3

When I convert a UTF-8 String with chars that are not known in 8859-1 to 8859-1 then i get question marks here and there. Sure what sould he do else!

Is there a java tool that can map a string like "İKEA" to "IKEA" and avoid ? to make the best out of it?

Hasan Tuncay
  • 1,090
  • 2
  • 11
  • 30
  • http://stackoverflow.com/questions/285228/how-to-convert-utf-8-to-us-ascii-in-java – kodmanyagha May 15 '13 at 14:57
  • @Hasan Sorry I erroneously voted to close, after re-reading upvoted your question. – stacker May 15 '13 at 15:41
  • This question is not a dup!
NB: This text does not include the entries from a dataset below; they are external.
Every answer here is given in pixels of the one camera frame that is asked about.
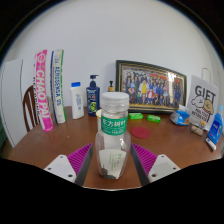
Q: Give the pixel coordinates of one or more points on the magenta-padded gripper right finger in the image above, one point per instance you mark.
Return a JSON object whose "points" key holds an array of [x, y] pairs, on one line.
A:
{"points": [[163, 166]]}

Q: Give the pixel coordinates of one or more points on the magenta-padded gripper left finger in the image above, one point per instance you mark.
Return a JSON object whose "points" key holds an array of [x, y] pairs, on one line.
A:
{"points": [[61, 166]]}

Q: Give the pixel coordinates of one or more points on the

The suggest solutions works for US-ASCII only, but iso8859-1 contains also several letters like ÄÖÜ which should be distinguished from İ (Contained in utf-8 but not in iso8859-1) – stacker May 16 '13 at 12:20

1 Answers1

1

For the specific example, you can:

  • decompose the letters and diacritics using compatibility form Unicode normalization
  • instruct the encoder to drop unsupported characters (the diacritics)

Example:

ByteArrayOutputStream out = new ByteArrayOutputStream();
// create encoder
CharsetEncoder encoder = StandardCharsets.ISO_8859_1.newEncoder();
encoder.onUnmappableCharacter(CodingErrorAction.IGNORE);
// write data
String ikea = "\u0130KEA";
String decomposed = Normalizer.normalize(ikea, Form.NFKD);
CharBuffer cbuf = CharBuffer.wrap(decomposed);
ByteBuffer bbuf = encoder.encode(cbuf);
out.write(bbuf.array());
// verify
String decoded = new String(out.toByteArray(), StandardCharsets.ISO_8859_1);
System.out.println(decoded);

You're still transcoding from a character set that defines 109,384 values (Unicode 6) to one that supports 256 so there will always be limitations.

Also consider a more sophisticated transformation API like ICU for features like transliteration.

McDowell
  • 107,573
  • 31
  • 204
  • 267